"Sudah ya Mas, saya kira apa yang sudah saya sampaikan tadi sudah jelas, dan kami mohon maaf masih ada banyak tugas yang harus saya kerjakan." Pak Sekdes segera berdiri pertanda ingin mengakhiri pertemuan.
Hardi keluar dan meninggalkan kantor desa dengan perasaan kecewa. Hardi yang semula berharap bahwa pihak desa ada upaya untuk membantu, setidak-tidaknya bersedia melaporkan ke pemerintah daerah ataupun ke instansi terkait, siapa tahu memang ada kekeliruan dalam meng-input data. Namun ternyata harapannya hampa, pihak desa seakan tak mau dibikin ribet.
Perjuangan Hardi tak sampai di sini saja, Hardi semakin penasaran dan ingin memperoleh sebuah jawaban dan kebenarannya. Hardi bertekad akan datang langsung ke Kantor Dinas Sosial Kabupaten.
Hardi memang sosok yang keras, dia akan lebih berani kalau diabaikan. Walaupun dia seorang disabilitas yang berasal dari keluarga berlatar belakang pas-pasan dan bukan dari golongan anak berpendidikan namun itu semua sama sekali tak membuatnya minder.
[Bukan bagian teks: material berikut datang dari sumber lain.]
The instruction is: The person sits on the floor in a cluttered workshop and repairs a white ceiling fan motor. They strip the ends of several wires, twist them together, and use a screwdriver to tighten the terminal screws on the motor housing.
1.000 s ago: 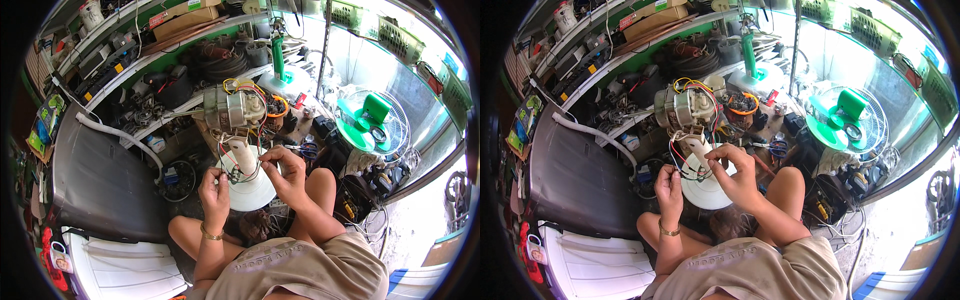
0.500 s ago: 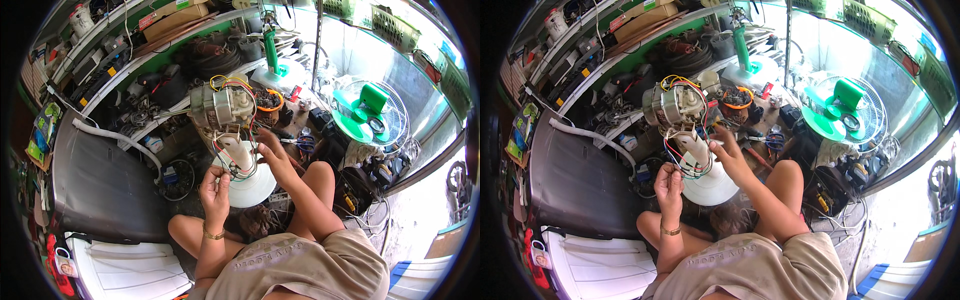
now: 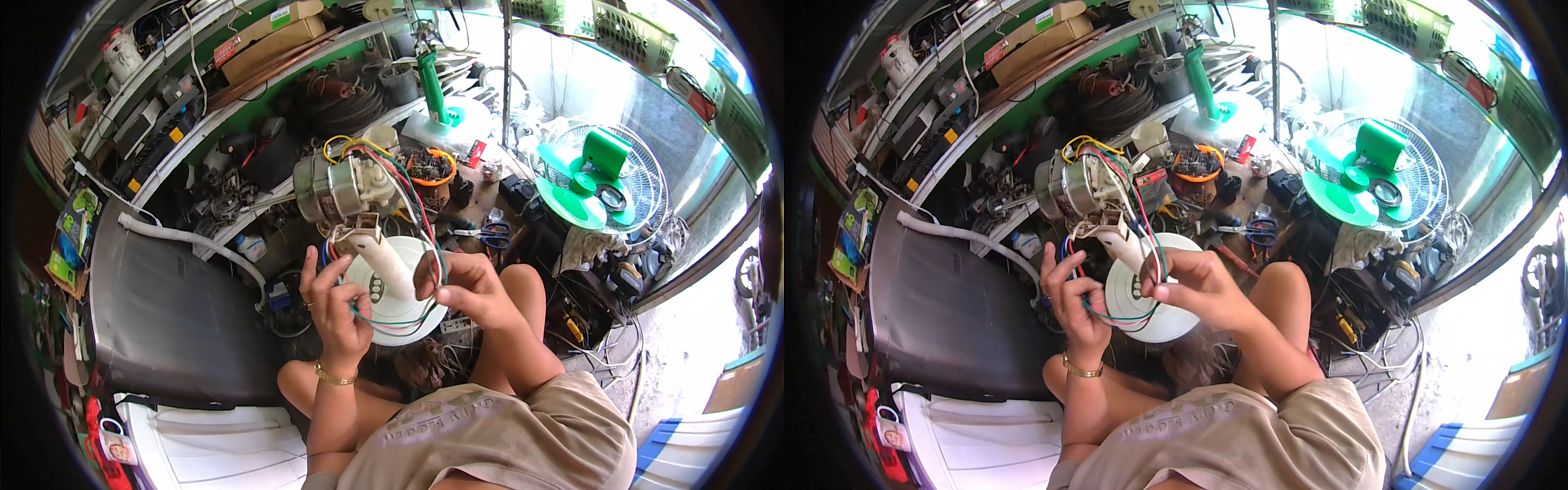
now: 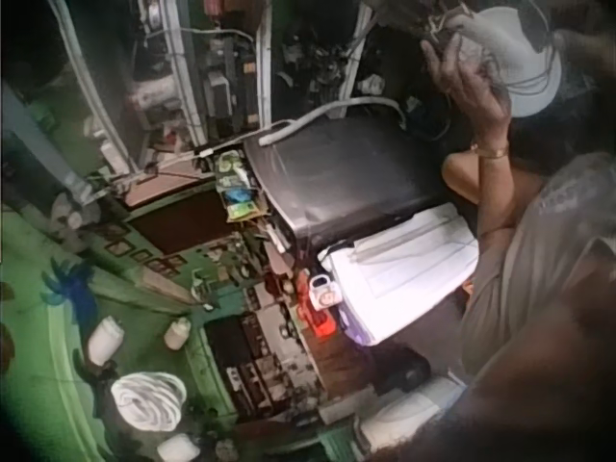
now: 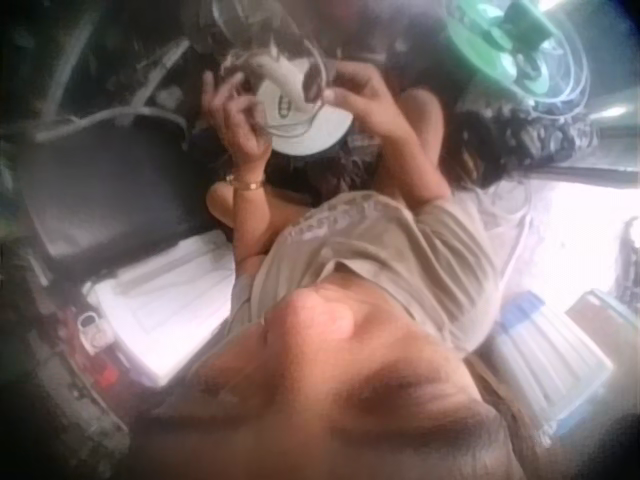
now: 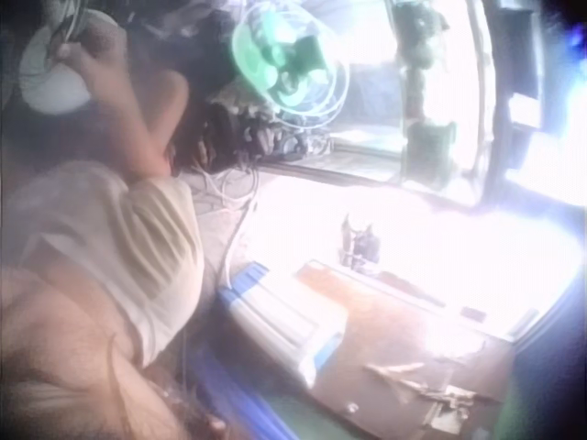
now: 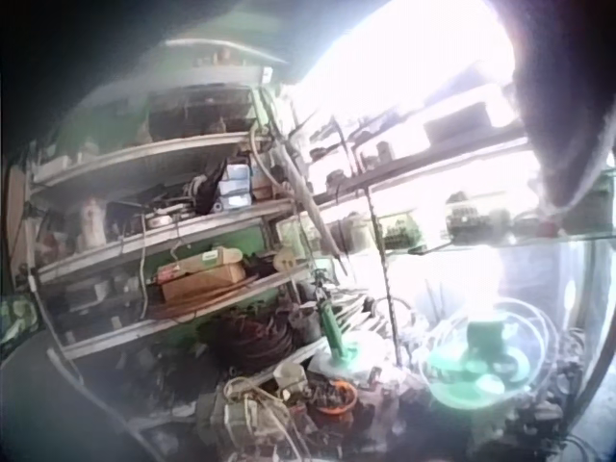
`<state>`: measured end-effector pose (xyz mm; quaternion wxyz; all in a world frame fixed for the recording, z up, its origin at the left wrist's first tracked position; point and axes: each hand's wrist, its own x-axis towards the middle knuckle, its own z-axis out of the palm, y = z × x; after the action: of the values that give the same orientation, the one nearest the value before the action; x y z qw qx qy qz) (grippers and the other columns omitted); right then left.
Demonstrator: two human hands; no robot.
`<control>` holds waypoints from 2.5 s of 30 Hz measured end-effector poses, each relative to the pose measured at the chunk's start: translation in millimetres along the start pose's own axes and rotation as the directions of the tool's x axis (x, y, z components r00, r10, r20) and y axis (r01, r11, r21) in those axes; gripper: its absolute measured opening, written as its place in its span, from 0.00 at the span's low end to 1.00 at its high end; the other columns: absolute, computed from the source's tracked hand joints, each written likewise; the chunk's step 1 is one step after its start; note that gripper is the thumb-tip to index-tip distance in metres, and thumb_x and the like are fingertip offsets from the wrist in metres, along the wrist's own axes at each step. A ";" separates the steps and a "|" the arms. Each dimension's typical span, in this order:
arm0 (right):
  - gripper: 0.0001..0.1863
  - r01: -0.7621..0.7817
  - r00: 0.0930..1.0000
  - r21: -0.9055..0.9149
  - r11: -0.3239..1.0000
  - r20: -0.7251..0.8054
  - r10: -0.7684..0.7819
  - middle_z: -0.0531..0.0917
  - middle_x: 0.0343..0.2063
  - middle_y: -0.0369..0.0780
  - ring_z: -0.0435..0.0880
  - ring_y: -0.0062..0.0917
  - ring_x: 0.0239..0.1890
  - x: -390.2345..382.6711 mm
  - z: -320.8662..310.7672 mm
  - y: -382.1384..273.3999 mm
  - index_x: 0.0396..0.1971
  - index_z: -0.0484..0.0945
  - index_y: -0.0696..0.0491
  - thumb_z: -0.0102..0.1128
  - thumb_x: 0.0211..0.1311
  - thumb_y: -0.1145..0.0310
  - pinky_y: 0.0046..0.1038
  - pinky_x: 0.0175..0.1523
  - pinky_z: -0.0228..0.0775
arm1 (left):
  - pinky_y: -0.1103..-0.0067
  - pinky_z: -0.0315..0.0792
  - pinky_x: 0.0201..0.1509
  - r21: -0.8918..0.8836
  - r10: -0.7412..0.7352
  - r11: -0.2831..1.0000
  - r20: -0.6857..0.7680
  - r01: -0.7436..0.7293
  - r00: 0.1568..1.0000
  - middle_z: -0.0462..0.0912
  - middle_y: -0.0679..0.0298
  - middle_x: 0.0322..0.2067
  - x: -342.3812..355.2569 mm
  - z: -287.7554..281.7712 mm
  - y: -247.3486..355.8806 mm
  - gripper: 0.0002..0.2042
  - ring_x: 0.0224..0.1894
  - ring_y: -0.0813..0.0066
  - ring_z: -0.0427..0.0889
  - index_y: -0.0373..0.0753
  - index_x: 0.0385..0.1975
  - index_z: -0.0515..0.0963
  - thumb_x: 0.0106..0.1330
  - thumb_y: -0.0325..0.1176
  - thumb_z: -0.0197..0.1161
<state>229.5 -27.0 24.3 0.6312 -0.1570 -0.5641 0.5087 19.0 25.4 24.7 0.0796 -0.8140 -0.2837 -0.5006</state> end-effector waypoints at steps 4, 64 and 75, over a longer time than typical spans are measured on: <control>0.19 0.006 1.000 0.042 0.999 0.002 -0.006 0.83 0.34 0.39 0.78 0.22 0.38 2.9 -28.2 4.7 0.36 0.82 0.61 0.60 0.66 0.57 0.26 0.47 0.70 | 0.54 0.61 0.66 -0.274 0.007 0.962 -0.062 -0.024 0.998 0.78 0.55 0.40 8.3 -2.7 -5.1 0.15 0.60 0.44 0.72 0.39 0.33 0.67 0.76 0.44 0.48; 0.31 -0.299 0.939 -0.396 0.868 -0.282 0.195 0.81 0.35 0.41 0.83 0.31 0.39 90.0 -23.0 123.7 0.48 0.74 0.61 0.68 0.46 0.56 0.34 0.44 0.77 | 0.73 0.71 0.40 0.287 -0.922 -0.373 -0.005 0.882 -0.388 0.75 0.58 0.33 -270.7 -81.6 -124.9 0.17 0.35 0.64 0.75 0.33 0.42 0.75 0.66 0.42 0.57; 0.30 -0.345 0.913 -0.366 0.864 -0.344 0.219 0.82 0.38 0.43 0.83 0.32 0.41 89.0 -15.2 127.7 0.50 0.74 0.62 0.67 0.47 0.61 0.35 0.47 0.77 | 0.77 0.67 0.36 0.193 -0.957 -0.289 -0.033 0.938 -0.288 0.69 0.65 0.30 -350.7 -77.6 -137.4 0.18 0.32 0.71 0.69 0.35 0.43 0.71 0.73 0.47 0.51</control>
<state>169.7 107.0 -29.9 0.5764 -0.4432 -0.5314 0.4347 -233.6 -27.2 -260.5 -0.3146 -0.2838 -0.8600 -0.2845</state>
Selang satu hari berikutnya Hardi benar-benar datang ke Kantor Dinas Sosial Kabupaten. Di sana Hardi menyampaikan masalah yang sama seperti apa yang pernah dia laporkan ke pihak desa. Setelah melalui beberapa kali pengecekan ternyata data kartu keluarga Hardi yang baru belum di-upgrade sehingga data yang ada di DTKS masih data yang lama. Kemudian Dinas Sosial berjanji akan membantu menyelesaikan masalah ini.
Informasi yang didapat Hardi dari Dinas Sosial cukup membuatnya lega karena sudah menjawab sebagian dari semua unek-unek yang selama ini mengganjal di otaknya. Namun memunculkan satu pertanyaan baru. Kenapa pula datanya tidak segera di-upgrade? Apa kendalanya?